§ WHAT NEEDS TO BE DONE
Go through the data below and retype all of it exactly.

§ DATASET EXTRACT
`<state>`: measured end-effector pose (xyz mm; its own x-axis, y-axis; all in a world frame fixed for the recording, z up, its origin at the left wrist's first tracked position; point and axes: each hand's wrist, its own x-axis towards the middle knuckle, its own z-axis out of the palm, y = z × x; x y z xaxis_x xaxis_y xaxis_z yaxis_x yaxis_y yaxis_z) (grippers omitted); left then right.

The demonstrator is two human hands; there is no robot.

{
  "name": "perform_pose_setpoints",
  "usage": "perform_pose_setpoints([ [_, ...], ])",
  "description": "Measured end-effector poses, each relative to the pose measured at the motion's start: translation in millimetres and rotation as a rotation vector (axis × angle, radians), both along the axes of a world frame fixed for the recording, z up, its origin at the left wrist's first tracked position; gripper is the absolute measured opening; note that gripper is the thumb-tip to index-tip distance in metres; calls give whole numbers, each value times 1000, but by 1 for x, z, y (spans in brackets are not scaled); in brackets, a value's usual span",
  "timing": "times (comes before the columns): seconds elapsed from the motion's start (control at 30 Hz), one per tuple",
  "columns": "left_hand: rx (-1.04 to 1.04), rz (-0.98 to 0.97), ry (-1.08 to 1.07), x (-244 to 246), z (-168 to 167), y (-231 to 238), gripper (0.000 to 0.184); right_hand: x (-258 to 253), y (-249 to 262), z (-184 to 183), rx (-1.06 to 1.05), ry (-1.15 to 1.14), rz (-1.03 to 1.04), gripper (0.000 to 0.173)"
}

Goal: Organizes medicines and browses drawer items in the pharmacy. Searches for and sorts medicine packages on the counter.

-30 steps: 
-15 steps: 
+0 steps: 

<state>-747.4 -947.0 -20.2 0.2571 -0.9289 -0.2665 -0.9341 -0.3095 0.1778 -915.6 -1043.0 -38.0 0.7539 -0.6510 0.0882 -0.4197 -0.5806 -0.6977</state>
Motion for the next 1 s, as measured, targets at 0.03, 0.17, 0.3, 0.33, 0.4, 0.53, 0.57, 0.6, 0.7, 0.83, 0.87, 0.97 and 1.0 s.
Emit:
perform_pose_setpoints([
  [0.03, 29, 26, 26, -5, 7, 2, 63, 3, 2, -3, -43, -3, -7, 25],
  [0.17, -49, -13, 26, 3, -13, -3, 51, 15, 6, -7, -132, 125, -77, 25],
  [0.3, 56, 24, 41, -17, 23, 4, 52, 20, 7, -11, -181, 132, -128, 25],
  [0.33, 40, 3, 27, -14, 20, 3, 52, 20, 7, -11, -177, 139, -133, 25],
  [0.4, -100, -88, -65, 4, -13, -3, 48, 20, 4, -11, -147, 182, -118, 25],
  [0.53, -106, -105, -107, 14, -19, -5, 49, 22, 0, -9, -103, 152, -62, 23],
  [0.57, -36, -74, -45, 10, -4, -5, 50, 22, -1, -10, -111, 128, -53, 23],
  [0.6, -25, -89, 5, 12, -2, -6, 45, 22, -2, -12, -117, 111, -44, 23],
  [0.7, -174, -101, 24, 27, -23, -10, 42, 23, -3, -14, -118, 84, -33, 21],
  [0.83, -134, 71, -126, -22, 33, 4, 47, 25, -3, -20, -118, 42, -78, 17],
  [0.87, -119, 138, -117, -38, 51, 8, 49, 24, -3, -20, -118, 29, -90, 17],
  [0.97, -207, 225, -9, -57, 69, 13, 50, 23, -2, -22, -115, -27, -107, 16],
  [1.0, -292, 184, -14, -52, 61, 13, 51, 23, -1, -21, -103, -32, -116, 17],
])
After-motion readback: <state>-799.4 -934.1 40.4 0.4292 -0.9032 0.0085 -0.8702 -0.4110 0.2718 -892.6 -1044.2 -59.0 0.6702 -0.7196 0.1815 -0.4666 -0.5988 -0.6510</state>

§ EXPECTED ANSWER
`<state>`: measured end-effector pose (xyz mm; its own x-axis, y-axis; all in a world frame fixed for the recording, z up, its origin at the left wrist's first tracked position; point and axes: each hand's wrist, its own x-axis towards the middle knuckle, its own z-axis out of the palm, y = z × x; x y z xaxis_x xaxis_y xaxis_z yaxis_x yaxis_y yaxis_z) (grippers omitted); left then right.

The demonstrator is two human hands; there is no robot.

{
  "name": "perform_pose_setpoints",
  "usage": "perform_pose_setpoints([ [_, ...], ])",
  "description": "Measured end-effector poses, each relative to the pose measured at the motion's start: translation in millimetres and rotation as a rotation vector (axis × angle, radians), both along the axes of a world frame fixed for the recording, z up, its origin at the left wrist's first tracked position; gripper is the absolute measured opening; note that gripper is the thumb-tip to index-tip distance in metres; calls give whole numbers, each value times 1000, but by 1 for x, z, y (spans in brackets are not scaled); in brackets, a value's usual span",
  "timing": "times (comes before the columns): seconds elapsed from the motion's start (control at 30 Hz), one per tuple",
  "columns": "left_hand: rx (-1.04 to 1.04), rz (-0.98 to 0.97), ry (-1.08 to 1.07), x (-244 to 246), z (-168 to 167), y (-231 to 238), gripper (0.000 to 0.184); right_hand: x (-258 to 253), y (-249 to 262), z (-184 to 183), rx (-1.06 to 1.05), ry (-1.15 to 1.14), rz (-1.03 to 1.04), gripper (0.000 to 0.173)"
}

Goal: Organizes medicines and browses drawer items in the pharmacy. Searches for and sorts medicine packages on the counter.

-30 steps: 
-15 steps: 
+0 steps: 

<state>-747.4 -947.0 -20.2 0.2571 -0.9289 -0.2665 -0.9341 -0.3095 0.1778 -915.6 -1043.0 -38.0 0.7539 -0.6510 0.0882 -0.4197 -0.5806 -0.6977</state>
Motion for the next 1 s, as measured, targets at 0.03, 0.17, 0.3, 0.33, 0.4, 0.53, 0.57, 0.6, 0.7, 0.83, 0.87, 0.97 and 1.0 s.
Emit:
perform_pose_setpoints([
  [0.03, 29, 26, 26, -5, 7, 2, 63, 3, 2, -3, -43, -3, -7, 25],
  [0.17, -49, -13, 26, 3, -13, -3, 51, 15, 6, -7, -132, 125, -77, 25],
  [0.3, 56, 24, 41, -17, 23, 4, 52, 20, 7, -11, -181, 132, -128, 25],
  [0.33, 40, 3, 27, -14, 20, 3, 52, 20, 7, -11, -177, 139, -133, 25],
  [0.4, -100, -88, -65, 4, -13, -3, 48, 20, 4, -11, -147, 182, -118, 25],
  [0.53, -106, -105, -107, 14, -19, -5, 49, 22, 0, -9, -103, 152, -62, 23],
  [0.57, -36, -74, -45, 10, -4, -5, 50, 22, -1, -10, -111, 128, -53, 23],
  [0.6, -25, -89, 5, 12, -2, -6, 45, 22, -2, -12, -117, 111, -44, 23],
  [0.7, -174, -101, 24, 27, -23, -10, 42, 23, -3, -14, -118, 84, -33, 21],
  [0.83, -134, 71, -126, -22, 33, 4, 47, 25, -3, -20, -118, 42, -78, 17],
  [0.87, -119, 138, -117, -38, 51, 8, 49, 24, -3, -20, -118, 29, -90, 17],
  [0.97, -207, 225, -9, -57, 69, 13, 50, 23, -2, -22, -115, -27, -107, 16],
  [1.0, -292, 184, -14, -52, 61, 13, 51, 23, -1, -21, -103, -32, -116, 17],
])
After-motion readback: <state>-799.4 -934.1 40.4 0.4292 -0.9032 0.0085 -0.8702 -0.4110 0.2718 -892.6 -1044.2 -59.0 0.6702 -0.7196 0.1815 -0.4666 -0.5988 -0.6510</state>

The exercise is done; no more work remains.